### [DIRECTIONS]
Repeat what the lines below say, word for word, and skip every image.

### [RECORDS TO USE]

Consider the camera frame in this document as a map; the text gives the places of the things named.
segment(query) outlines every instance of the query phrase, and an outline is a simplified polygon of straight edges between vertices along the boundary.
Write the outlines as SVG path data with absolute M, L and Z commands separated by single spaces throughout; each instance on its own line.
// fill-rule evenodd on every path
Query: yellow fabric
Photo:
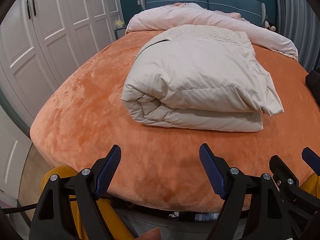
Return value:
M 316 174 L 313 174 L 300 188 L 320 198 L 320 179 Z
M 78 173 L 73 168 L 70 168 L 68 166 L 61 166 L 61 167 L 56 167 L 52 169 L 51 171 L 45 174 L 42 180 L 41 192 L 43 191 L 45 185 L 47 184 L 48 179 L 53 174 L 57 174 L 61 178 L 66 178 L 66 177 L 75 176 Z M 113 237 L 115 238 L 115 240 L 134 240 L 135 239 L 131 234 L 131 232 L 127 229 L 126 225 L 122 222 L 120 217 L 111 207 L 107 199 L 99 199 L 97 201 L 97 205 L 100 209 L 100 212 L 106 224 L 108 225 L 110 232 L 113 234 Z M 72 210 L 73 219 L 75 221 L 76 229 L 78 231 L 80 239 L 89 240 L 84 230 L 84 226 L 81 222 L 80 212 L 79 212 L 76 201 L 71 202 L 71 210 Z

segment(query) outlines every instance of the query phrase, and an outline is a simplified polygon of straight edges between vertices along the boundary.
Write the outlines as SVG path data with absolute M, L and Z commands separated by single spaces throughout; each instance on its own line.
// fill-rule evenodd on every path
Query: stuffed toy
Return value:
M 272 23 L 269 23 L 267 20 L 264 23 L 264 27 L 272 32 L 276 31 L 276 27 Z

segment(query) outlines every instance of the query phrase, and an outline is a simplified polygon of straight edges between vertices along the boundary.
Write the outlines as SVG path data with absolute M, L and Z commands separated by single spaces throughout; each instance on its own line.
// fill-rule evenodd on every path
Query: black door handle
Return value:
M 35 5 L 35 0 L 32 0 L 32 5 L 33 5 L 33 12 L 35 14 L 35 16 L 37 15 L 36 13 L 36 5 Z
M 30 8 L 29 8 L 29 0 L 27 0 L 27 9 L 28 9 L 28 16 L 29 16 L 29 20 L 30 20 L 31 15 L 30 15 Z

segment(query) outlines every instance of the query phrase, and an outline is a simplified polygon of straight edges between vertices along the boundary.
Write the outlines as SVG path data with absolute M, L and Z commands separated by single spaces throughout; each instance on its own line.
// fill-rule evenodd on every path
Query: white wardrobe
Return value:
M 16 0 L 0 25 L 0 84 L 27 125 L 122 19 L 119 0 Z

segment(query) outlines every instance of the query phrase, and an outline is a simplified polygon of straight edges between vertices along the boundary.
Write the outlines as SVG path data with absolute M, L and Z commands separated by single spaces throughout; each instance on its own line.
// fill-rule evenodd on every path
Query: upholstered headboard
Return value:
M 211 11 L 238 12 L 246 20 L 257 26 L 263 26 L 266 19 L 266 7 L 264 3 L 256 0 L 140 0 L 143 10 L 177 2 L 197 3 L 202 8 Z

### [EXERCISE RESULT]
Consider the camera frame in this document as a map; the text gives the places of the things named.
segment(query) outlines every instance of the query phrase, and an outline is a simplified polygon of straight edges between vertices along the boundary.
Write the outlines as SVG path data with absolute M, L and Z commands separated by single spaces throughout; each instance on its own line.
// fill-rule evenodd on every path
Query: yellow fabric
Photo:
Return value:
M 316 174 L 313 174 L 300 188 L 320 198 L 320 179 Z
M 78 173 L 73 168 L 70 168 L 68 166 L 61 166 L 61 167 L 56 167 L 52 169 L 51 171 L 45 174 L 42 180 L 41 192 L 43 191 L 45 185 L 47 184 L 48 179 L 53 174 L 57 174 L 61 178 L 66 178 L 66 177 L 75 176 Z M 113 237 L 115 238 L 115 240 L 134 240 L 135 239 L 131 234 L 131 232 L 127 229 L 126 225 L 122 222 L 120 217 L 111 207 L 107 199 L 99 199 L 97 201 L 97 205 L 100 209 L 100 212 L 106 224 L 108 225 L 110 232 L 113 234 Z M 72 210 L 73 219 L 75 221 L 76 229 L 78 231 L 80 239 L 89 240 L 84 230 L 84 226 L 81 222 L 80 212 L 79 212 L 76 201 L 71 202 L 71 210 Z

segment(query) outlines every instance of the query phrase, and an outline is a simplified polygon of straight edges between vertices along the boundary.
Write the outlines as SVG path data with absolute M, L and Z commands separated by single spaces throughout; each instance on its own line.
// fill-rule evenodd on every path
Query: stuffed toy
Return value:
M 272 23 L 269 23 L 267 20 L 264 23 L 264 27 L 272 32 L 276 31 L 276 27 Z

segment(query) outlines every instance of the query phrase, and an outline is a simplified polygon of straight edges between vertices along the boundary.
Write the outlines as SVG path data with absolute M, L and Z commands separated by single spaces throughout; each instance on its own line.
// fill-rule evenodd on every path
Query: black door handle
Return value:
M 35 5 L 35 0 L 32 0 L 32 5 L 33 5 L 33 12 L 35 14 L 35 16 L 37 15 L 36 13 L 36 5 Z
M 30 8 L 29 8 L 29 0 L 27 0 L 27 9 L 28 9 L 28 16 L 29 16 L 29 20 L 30 20 L 31 15 L 30 15 Z

segment(query) outlines every instance of the query phrase, and an outline is a simplified polygon of straight edges between vertices along the boundary.
Write the outlines as SVG path data with absolute M, L and Z commands separated by single spaces throughout; each instance on its own line.
// fill-rule evenodd on every path
Query: white wardrobe
Return value:
M 16 0 L 0 25 L 0 84 L 27 125 L 122 19 L 119 0 Z

segment(query) outlines every instance of the query phrase, and an outline is a simplified polygon of straight edges between vertices along the boundary.
Write the outlines as SVG path data with absolute M, L and Z commands separated by single spaces throughout; each instance on its own line.
// fill-rule evenodd on every path
Query: upholstered headboard
Return value:
M 211 11 L 238 12 L 246 20 L 257 26 L 263 26 L 266 19 L 266 7 L 264 3 L 256 0 L 140 0 L 143 10 L 177 2 L 197 3 L 202 8 Z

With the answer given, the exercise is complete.